Many programming tasks involve retrieving specific information from a large dataset. For example, given a collection of people, how do we efficiently find the person with a specific personnummer? Two key abstract data types are commonly used to solve such information retrieval problems:

  • Sets: represent unordered collections of distinct items. They support operations to add and remove elements, and to check whether a particular element is present. Duplicate elements are not allowed.

  • Maps (also called dictionaries): represent collections of key-value pairs, where each key maps to a corresponding value. Operations include adding or removing key-value pairs, checking if a key is present, and retrieving the value associated with a given key. Like sets, maps do not allow duplicate keys.

Most implementations of both sets and maps are designed to support fast insertion, deletion, and lookup operations, making them ideal for managing collections where quick access to data is important.

1.7.3 Graphs

Another well-known abstract data type is the graph. Graphs are used to model relationships between elements, where each element is called a node or vertex. A relation between two nodes is represented by an edge, which may carry additional information to describe the nature or strength of the relationship—such as distance, cost, or capacity.

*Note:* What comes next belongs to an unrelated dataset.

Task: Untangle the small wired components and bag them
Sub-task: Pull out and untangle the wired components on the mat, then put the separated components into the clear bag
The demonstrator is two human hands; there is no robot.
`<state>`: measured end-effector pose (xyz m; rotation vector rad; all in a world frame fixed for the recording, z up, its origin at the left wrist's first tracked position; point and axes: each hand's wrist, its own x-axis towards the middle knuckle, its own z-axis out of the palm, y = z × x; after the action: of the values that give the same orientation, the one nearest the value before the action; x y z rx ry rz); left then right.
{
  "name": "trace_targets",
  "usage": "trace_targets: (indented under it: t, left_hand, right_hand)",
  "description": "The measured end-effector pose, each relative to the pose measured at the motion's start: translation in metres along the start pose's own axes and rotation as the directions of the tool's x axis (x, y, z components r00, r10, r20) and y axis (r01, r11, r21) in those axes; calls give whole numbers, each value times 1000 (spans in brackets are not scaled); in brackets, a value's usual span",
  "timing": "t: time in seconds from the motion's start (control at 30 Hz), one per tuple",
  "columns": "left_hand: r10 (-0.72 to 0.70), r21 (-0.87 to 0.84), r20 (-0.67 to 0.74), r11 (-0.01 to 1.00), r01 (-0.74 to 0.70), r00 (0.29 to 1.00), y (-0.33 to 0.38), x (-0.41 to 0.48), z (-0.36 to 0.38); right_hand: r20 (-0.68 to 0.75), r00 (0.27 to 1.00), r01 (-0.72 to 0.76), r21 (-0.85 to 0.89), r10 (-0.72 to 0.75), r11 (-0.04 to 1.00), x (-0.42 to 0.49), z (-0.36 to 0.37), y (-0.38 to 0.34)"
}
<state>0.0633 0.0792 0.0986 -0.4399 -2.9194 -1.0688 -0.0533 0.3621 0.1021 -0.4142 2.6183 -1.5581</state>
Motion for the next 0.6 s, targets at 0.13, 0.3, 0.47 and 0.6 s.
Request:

Graphs appear in many real-world scenarios, often in surprising ways. A classic example is a map, where cities are represented as nodes and roads (with distances) as edges. Graph algorithms can then be used to solve problems such as finding the shortest route between two cities. Another, less obvious example is the structure of Java programs: the dependencies between Java classes can be represented as a graph. This representation helps us determine the correct order to compile classes based on their dependencies.

Graphs are a fundamental concept in computer science, and we dedicate an entire chapter to them in this book. Chapter 13 explores how graphs can be represented and how we can traverse and manipulate them using various algorithms.